Imagine the following example document:
<scxml xmlns="http://www.w3.org/2005/07/scxml" xmlns:rsb="http://opensource.cit-ec.de/rsb" version="1.0" initial="Start" name="CustomActionSequential"> <state id="Start"> <onentry> <log expr="'Starting onentry of state Start'"></log> <send event="'test'" delay="'100ms'"></send> <rsb:generic rsb:class="rsb.scxml.LongRunningAction" name="first"></rsb:generic> <log expr="'Finished onentry of state Start'"></log> </onentry> <onexit> <log expr="'onexit of state Start'"></log> </onexit> <transition target="End"> </transition> </state> <final id="End"> <onentry> <log expr="'onentry of state End'"></log> </onentry> </final> </scxml>
The rsb:generic action is simply a custom action that wastes some processing time by sleeping 1 second.
The logging output that you get when executing this is the following:
Aug 29, 2014 11:04:26 AM org.apache.commons.scxml2.model.Log execute INFO: null: Starting onentry of state Start Aug 29, 2014 11:04:26 AM org.apache.commons.scxml2.model.Log execute INFO: null: onexit of state Start Aug 29, 2014 11:04:26 AM org.apache.commons.scxml2.model.Log execute INFO: null: onentry of state End Aug 29, 2014 11:04:27 AM org.apache.commons.scxml2.model.Log execute INFO: null: Finished onentry of state Start
As you can see, the named event raised by the send action has triggered the transition since the outputs are not in the expected sequential order.
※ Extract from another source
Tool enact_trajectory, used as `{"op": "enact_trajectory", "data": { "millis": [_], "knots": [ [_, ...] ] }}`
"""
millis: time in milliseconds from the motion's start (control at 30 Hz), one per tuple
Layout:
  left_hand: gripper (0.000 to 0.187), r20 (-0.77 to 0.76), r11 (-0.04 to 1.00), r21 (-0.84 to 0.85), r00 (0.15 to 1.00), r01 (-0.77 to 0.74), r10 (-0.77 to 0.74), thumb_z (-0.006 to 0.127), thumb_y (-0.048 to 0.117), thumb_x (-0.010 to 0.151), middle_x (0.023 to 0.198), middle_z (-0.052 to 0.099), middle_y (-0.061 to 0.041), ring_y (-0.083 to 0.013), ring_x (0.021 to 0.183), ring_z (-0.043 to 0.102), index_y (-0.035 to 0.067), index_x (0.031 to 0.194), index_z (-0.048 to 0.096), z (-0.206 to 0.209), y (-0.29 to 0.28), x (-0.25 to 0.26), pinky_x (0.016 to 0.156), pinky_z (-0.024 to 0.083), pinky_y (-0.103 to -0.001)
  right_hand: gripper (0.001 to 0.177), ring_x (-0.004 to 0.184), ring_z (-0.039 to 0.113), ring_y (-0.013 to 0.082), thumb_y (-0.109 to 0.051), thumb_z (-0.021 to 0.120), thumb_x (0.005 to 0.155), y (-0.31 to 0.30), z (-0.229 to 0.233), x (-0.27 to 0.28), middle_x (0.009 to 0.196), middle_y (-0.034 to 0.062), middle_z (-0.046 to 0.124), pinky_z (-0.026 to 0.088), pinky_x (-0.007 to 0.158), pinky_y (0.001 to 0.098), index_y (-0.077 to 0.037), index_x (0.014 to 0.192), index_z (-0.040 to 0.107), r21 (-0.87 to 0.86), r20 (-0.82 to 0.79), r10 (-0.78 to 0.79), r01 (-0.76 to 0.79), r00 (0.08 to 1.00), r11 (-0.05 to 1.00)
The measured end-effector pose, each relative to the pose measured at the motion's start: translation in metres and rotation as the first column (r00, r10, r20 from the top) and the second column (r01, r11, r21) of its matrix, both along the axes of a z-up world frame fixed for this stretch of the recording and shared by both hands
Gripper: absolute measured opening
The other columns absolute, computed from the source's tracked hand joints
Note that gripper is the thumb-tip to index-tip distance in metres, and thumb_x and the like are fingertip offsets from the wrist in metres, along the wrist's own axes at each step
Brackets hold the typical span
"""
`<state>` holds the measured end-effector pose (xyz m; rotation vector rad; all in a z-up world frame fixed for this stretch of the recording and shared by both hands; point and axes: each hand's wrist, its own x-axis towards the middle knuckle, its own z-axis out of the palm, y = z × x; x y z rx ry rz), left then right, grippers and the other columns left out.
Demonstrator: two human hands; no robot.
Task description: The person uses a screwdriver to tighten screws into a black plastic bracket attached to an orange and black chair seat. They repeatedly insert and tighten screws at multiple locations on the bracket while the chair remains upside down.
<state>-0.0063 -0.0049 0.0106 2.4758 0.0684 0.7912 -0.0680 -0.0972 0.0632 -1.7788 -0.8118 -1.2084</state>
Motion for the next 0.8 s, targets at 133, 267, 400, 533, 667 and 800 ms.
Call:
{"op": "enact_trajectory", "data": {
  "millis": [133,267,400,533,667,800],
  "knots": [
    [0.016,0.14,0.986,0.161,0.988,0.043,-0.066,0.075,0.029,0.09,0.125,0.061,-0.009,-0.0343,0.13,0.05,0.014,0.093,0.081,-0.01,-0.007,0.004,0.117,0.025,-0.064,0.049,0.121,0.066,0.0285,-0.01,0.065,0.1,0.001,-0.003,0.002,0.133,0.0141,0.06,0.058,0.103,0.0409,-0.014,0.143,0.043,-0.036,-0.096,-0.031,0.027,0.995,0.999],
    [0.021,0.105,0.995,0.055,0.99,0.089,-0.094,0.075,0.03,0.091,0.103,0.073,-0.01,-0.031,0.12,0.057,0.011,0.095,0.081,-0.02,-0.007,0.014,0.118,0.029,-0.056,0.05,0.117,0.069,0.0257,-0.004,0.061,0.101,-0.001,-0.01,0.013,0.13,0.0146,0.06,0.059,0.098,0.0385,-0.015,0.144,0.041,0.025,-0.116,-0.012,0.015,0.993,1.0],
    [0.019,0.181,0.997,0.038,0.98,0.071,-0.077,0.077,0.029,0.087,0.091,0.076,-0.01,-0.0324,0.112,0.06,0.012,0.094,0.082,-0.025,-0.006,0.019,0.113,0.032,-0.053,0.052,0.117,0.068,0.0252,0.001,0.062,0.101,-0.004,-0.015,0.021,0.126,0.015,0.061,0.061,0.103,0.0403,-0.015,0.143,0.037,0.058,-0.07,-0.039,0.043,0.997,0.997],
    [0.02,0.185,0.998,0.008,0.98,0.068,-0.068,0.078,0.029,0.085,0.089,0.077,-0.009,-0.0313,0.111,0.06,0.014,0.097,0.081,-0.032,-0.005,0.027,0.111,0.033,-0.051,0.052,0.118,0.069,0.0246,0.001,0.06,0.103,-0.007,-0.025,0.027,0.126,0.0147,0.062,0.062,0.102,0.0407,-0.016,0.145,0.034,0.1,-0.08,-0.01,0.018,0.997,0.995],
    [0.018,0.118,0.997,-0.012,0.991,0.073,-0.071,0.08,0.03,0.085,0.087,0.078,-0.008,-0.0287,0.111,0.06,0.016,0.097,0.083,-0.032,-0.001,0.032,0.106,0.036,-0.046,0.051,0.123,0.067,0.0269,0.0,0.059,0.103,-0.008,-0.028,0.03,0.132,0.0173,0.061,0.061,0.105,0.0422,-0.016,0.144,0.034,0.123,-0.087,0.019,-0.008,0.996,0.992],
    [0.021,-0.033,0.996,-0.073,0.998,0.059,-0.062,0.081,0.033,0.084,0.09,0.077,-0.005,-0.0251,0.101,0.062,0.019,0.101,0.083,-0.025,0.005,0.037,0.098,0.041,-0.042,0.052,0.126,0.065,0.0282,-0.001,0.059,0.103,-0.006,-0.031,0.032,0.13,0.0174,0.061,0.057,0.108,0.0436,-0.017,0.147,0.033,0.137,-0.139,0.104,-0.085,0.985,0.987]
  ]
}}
This should not happen according to the specification.
On the other hand, if you do not send an event at all, the state machine gets stuck. This confirms that the transition was actually really triggered by the sent event. Moreover, it also sounds like a specification mismatch to me. The respective quote from the specification is:
After checking the state configuration, the Processor must select the optimal transition set enabled by NULL in the current configuration. If the set is not empty, it must execute it as a microstep.